BRIEF: Among the entries, which lines carry the string "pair"? Copy every one.

EXCERPTED DATA:
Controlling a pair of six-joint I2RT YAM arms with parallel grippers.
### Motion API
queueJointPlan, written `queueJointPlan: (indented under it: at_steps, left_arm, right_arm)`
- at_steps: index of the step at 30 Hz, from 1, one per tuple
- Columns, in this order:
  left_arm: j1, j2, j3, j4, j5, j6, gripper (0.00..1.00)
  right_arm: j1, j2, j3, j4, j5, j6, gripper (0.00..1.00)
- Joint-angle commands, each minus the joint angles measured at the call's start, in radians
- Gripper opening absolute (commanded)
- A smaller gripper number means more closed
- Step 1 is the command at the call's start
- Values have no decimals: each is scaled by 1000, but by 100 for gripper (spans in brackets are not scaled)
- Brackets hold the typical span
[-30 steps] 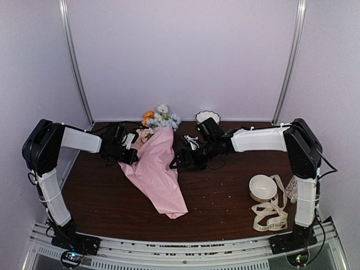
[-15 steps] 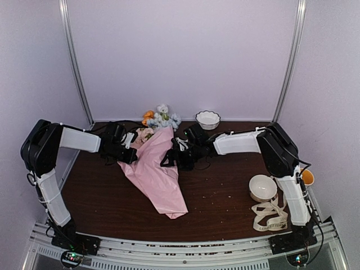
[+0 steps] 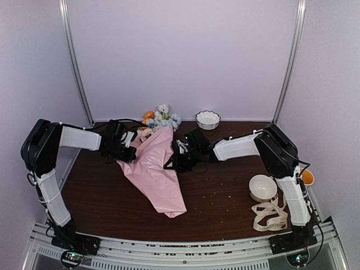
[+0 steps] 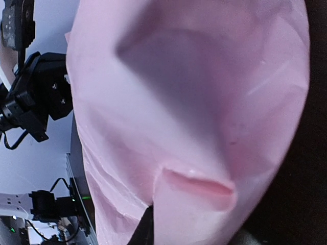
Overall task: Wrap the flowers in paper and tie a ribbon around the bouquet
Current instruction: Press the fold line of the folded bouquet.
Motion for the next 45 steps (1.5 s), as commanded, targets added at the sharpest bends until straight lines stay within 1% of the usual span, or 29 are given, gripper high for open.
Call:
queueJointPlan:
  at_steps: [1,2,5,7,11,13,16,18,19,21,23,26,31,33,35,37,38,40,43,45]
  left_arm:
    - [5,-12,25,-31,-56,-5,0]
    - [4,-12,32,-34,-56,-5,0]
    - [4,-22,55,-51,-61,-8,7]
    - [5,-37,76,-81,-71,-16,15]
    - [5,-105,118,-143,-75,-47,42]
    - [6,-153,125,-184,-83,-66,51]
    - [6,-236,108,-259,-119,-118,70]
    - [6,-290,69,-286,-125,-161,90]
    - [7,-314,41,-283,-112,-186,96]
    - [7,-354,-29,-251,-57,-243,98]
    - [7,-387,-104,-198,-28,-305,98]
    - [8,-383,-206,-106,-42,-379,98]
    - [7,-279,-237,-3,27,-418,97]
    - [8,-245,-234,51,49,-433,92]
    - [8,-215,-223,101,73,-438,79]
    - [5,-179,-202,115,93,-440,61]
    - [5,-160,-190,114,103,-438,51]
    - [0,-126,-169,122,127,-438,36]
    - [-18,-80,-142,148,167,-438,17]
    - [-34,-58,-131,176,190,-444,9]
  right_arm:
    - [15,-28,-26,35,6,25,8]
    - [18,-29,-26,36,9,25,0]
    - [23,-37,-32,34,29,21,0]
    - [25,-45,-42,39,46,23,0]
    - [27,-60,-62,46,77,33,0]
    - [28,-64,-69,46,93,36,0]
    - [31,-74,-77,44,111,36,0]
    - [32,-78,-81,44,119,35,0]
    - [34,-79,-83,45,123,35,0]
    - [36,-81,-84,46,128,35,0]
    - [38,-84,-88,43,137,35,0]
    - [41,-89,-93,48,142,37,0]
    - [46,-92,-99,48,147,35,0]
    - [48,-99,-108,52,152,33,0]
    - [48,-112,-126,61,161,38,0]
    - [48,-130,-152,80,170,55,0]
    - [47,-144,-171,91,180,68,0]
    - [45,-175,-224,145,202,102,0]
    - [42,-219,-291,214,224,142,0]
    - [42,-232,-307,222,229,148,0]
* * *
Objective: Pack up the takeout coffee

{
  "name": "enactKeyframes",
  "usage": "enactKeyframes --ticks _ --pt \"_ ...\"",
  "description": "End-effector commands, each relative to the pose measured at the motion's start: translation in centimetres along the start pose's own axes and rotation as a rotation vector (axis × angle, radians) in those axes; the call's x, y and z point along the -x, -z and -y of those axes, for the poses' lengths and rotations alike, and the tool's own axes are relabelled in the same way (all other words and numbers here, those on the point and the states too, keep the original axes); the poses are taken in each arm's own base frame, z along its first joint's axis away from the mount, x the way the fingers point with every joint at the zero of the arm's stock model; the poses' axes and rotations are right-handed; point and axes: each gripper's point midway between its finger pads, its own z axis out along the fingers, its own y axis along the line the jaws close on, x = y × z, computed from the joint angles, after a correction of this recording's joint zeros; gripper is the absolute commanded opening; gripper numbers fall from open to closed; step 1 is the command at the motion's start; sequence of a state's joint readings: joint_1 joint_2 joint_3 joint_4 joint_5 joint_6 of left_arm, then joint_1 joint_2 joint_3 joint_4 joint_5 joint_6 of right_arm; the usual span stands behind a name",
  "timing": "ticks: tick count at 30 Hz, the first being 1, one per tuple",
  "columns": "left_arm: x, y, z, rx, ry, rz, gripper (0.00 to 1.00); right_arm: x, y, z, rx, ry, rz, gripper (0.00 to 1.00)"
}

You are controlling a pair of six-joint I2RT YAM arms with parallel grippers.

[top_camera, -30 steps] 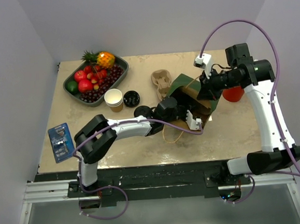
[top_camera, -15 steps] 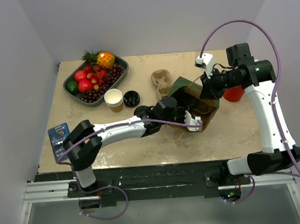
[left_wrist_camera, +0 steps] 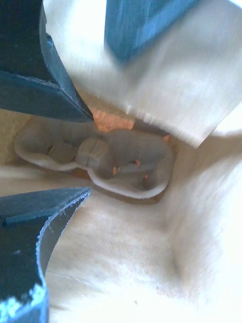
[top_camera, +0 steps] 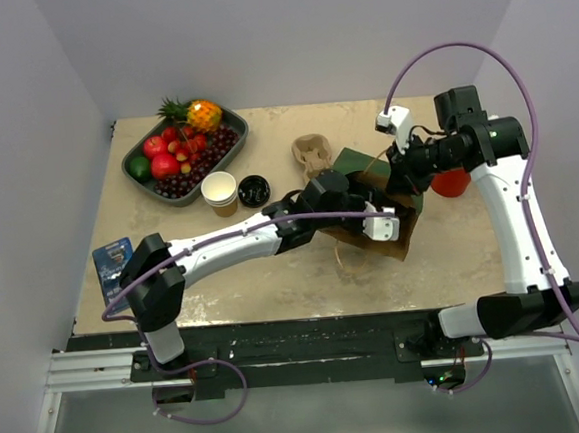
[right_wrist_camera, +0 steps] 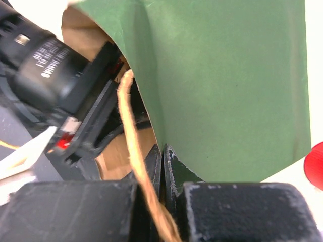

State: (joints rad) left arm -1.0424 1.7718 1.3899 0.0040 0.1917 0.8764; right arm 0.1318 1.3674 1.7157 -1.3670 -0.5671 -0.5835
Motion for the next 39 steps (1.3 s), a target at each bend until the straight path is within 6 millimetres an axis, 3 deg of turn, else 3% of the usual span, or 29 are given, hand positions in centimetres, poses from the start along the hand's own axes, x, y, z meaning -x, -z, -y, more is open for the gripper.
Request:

TASK RESPONSE:
Controlling a pair of six-joint I2RT YAM arms with parallel grippers.
You are controlling a pair of six-joint I2RT YAM arms with parallel grippers.

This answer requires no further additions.